Le CRAC Europe pour la protection de l’enfance condamne fermement les lettres piégées envoyées aux aficionados. Déjà, en 2006, nous avions fait parvenir un message de soutien au maire d’Alès, Max Roustan, qui avait reçu de telles missives.

Cela étant dit, les blessures infligées aux destinataires ne sont rien en comparaison des banderilles plantées dans le dos des taureaux.

Le lynchage de Rodilhan sur des militants en octobre 2011, qui s’était finalement soldé par 17 condamnations en avril 2016 devant le tribunal de Nîmes, dont certaines avec de la prison ferme, doit nous faire réfléchir quant au niveau de violence et de brutalité du monde de l’afición. Rappelons qu’il s’agissait d’une « corrida humaine », avec de nombreux coups portés au visage, des attouchements sexuels, des vols en réunion, des menaces de mort… Mais il est vrai que les aficionados voulaient juste défendre leur « tradition », face à un groupe d’abolitionnistes totalement pacifiques. C’est ce que la justice nîmoise a retenu.

Jean-Pierre Garrigues
Président du CRAC Europe

Mars 2006 – Lettres piégées : retour vers le passé

Vendredi 3 février 2017, des personnalités1 représentant le mundillo, petit monde de la tauromachie, ont reçu des lettres, provenant du département du Gard, dans lesquelles, au niveau de l’ouverture de chaque enveloppe, étaient dissimulées des lames. Et, tout de suite, on a dans la tête un petit air lancinant de déjà vu…

Et hop, c’est parti — petit flash back, en français : « retour en arrière », un saut de onze ans. À cette époque, sans doute l’avez-vous oublié, les enveloppes étaient piégées par… de l’anthrax, c’était très à la mode. Mais, quand on est un terroriste, pourquoi courir le risque de se faire prendre en se procurant de l’anthrax pour piéger des enveloppes, alors que les lames de rasoir, en vente libre dans tous les Monoprix, sont bien meilleur marché, et tout aussi efficaces ? Il faut tout leur mâcher…

Donc, fin mars 2006, neuf personnalités du monde taurin ont reçu à leur domicile un courrier, posté de Nîmes (pour « brouiller les pistes »?), contenant des lames tranchantes. Trois personnes ont effectivement été blessées aux doigts, mais, raté pour les expéditeurs, aucune parmi les destinataires. « Le combat entre les anti- et les pro-corridas a franchi un nouveau palier dans l’escalade de la violence », assène alors d’emblée, accusatrice et de fait peu professionnelle, La Dépêche du Midi du 23 mars 2006. Accuser les anticorrida d’un acte d’une telle stupidité et d’une telle lâcheté, c’est vraiment les insulter de lamentable façon… Où est la vérité ?
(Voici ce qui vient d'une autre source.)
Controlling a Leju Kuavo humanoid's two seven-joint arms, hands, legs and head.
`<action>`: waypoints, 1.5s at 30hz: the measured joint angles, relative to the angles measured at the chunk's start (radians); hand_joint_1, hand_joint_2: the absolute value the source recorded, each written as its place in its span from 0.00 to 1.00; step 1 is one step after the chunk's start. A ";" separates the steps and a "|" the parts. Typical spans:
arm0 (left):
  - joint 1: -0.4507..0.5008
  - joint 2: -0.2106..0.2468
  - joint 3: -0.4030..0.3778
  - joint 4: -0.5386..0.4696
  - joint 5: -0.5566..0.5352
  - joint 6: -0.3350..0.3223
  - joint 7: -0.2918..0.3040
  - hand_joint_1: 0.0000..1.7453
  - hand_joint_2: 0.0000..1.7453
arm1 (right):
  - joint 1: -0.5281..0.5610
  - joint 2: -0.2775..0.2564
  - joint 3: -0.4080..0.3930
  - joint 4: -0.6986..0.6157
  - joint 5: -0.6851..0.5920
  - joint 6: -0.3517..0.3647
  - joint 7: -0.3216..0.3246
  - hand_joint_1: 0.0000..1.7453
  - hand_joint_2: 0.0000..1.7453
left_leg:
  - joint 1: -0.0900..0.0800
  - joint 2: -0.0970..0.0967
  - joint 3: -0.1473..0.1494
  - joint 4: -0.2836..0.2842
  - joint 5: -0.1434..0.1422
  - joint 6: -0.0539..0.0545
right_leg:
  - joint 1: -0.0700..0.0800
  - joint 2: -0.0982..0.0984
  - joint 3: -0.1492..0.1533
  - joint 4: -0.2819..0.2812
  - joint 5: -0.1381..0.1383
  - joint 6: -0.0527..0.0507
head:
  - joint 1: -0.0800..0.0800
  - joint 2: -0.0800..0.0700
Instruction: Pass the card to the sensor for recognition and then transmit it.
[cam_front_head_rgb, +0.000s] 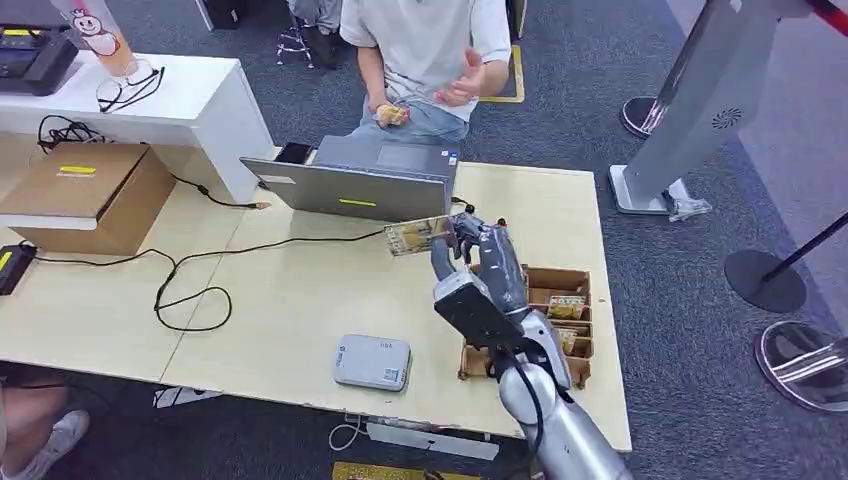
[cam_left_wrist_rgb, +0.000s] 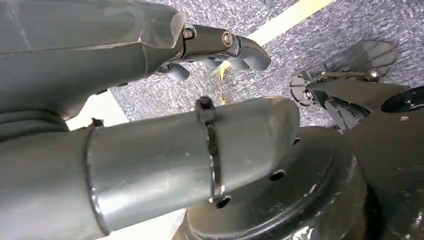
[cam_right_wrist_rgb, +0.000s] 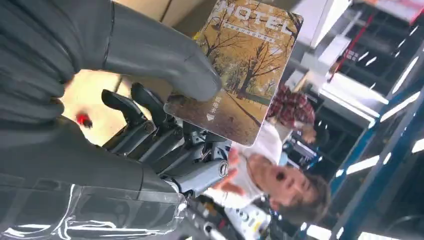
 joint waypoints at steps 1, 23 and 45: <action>0.000 -0.001 0.000 0.000 0.000 0.000 0.000 0.00 0.00 | -0.008 0.002 0.000 0.010 0.014 -0.014 0.007 1.00 1.00 | 0.000 0.000 0.000 0.000 0.000 0.000 | 0.000 0.000 0.000 0.000 0.000 0.000 | 0.000 0.000; 0.000 -0.006 -0.005 -0.002 0.004 -0.001 0.002 0.00 0.00 | -0.126 0.037 0.000 0.192 0.404 -0.202 0.215 1.00 1.00 | 0.000 0.000 0.000 0.000 0.000 0.000 | 0.000 0.000 0.000 0.000 0.000 0.000 | 0.000 0.000; -0.007 -0.006 -0.029 -0.004 -0.004 -0.009 0.014 0.00 0.00 | -0.178 0.069 -0.034 0.272 0.567 -0.213 0.277 1.00 1.00 | 0.000 0.000 0.000 0.000 0.000 0.000 | 0.000 0.000 0.000 0.000 0.000 0.000 | 0.000 0.000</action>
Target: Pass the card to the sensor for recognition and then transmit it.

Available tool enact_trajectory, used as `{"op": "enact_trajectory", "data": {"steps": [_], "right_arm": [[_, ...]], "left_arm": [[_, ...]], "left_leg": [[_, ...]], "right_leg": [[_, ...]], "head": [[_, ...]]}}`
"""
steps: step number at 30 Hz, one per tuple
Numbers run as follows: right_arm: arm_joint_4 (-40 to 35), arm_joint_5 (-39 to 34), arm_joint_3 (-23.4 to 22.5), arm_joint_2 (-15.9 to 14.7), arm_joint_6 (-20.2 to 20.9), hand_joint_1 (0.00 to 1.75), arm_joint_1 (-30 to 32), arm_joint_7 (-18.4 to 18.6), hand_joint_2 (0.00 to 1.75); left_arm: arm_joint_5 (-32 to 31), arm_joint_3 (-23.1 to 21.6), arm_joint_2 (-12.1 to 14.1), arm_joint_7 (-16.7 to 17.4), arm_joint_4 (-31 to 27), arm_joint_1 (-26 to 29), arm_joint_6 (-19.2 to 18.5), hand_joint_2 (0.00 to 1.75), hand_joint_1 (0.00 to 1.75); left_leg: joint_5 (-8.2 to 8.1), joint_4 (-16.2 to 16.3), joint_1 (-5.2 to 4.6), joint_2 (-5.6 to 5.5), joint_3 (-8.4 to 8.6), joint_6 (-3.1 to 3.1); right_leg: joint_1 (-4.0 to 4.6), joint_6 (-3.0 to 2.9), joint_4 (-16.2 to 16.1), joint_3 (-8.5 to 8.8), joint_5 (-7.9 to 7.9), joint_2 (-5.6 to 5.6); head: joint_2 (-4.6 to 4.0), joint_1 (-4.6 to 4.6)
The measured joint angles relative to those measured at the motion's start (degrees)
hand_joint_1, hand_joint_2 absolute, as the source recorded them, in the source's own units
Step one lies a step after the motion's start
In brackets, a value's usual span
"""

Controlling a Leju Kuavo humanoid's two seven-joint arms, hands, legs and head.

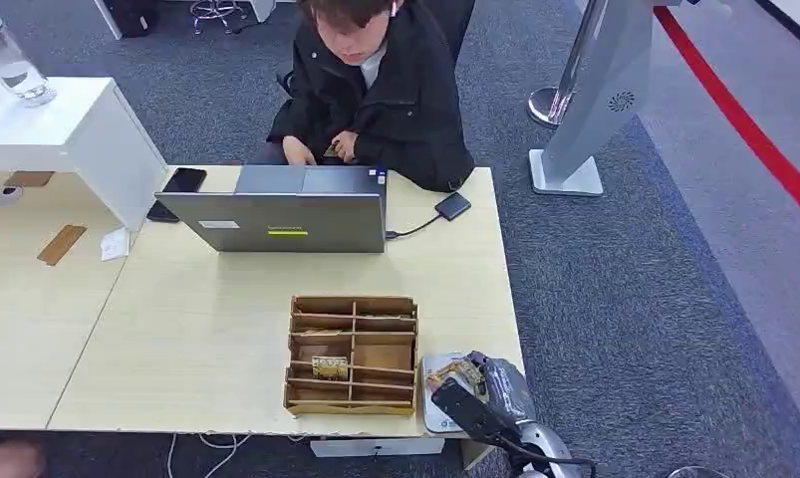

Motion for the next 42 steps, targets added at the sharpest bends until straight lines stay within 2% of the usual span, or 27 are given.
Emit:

Comme le suggère à l’époque Thierry Hély2, vice-président du CRAC, Comité radicalement anticorrida, dans un courrier du 26 mars au Midi Libre : « […] compte tenu de ce milieu taurin où tous les “coups tordus” entre eux sont permis et fréquents, les soupçons devraient peut-être se diriger ailleurs… ». En effet, comment ne pas se laisser aller à rêver que le « milieu » — car ce n’est pas par hasard que l’on parle de « mafia tauromachique » — puisse être lui-même à l’origine des lettres piégées ? En ayant assez de se faire traiter de bourreaux, bien qu’à juste titre, les tortionnaires pourraient maintenant se complaire à se projeter dans le rôle, bien plus confortable pour eux, des pauvres victimes. Sûr que ça les changerait…
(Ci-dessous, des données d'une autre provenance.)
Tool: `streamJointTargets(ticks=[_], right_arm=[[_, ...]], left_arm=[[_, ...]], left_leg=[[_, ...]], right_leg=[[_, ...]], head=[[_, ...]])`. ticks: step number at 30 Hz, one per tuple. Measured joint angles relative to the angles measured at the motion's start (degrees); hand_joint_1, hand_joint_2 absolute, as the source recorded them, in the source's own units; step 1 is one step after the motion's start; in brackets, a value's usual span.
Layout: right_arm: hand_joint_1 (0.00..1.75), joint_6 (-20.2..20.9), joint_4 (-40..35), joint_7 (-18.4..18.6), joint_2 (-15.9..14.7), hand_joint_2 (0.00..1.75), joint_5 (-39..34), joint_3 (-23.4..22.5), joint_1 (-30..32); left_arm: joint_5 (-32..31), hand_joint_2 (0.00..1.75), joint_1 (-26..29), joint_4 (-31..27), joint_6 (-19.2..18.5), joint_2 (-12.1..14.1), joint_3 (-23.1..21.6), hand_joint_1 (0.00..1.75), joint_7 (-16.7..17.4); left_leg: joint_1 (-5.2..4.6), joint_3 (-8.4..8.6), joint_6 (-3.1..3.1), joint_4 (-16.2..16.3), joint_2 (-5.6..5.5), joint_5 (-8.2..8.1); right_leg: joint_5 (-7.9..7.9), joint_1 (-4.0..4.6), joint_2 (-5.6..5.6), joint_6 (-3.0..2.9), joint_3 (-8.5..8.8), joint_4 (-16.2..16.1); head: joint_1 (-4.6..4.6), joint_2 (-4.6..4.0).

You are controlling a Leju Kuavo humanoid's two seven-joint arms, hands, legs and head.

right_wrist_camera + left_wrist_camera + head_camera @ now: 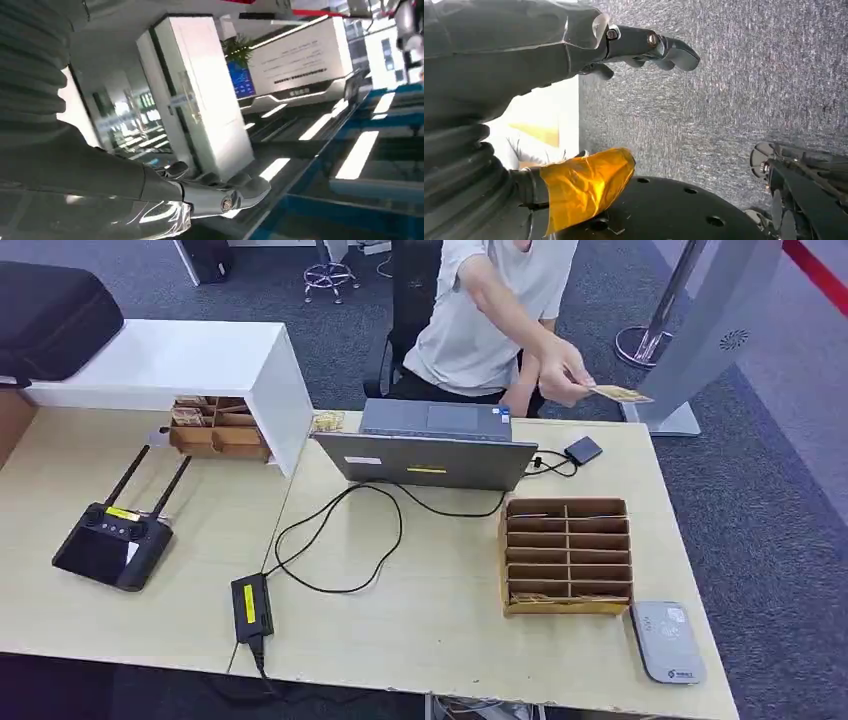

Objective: Pass the card to the sensor for recognition and then transmit it.

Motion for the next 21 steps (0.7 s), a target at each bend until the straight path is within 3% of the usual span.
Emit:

Attendrissons-nous en imaginant le ridicule « habit de lumière » lacéré de coups de lames, il ferait sûrement pleurer dans certaines chaumières arlésiennes et nîmoises…

À suivre…


  1. Dont Serge Reder, maire de Rodilhan, qui avait participé au lynchage des militants pacifistes le 6 octobre 2011 et qui fut condamné le 14 avril 2016 par le tribunal correctionnel de Nîmes à 1 500 euros d’amende.
  2. Aujourd’hui président de la FLAC, Fédération des luttes pour l’abolition des corridas.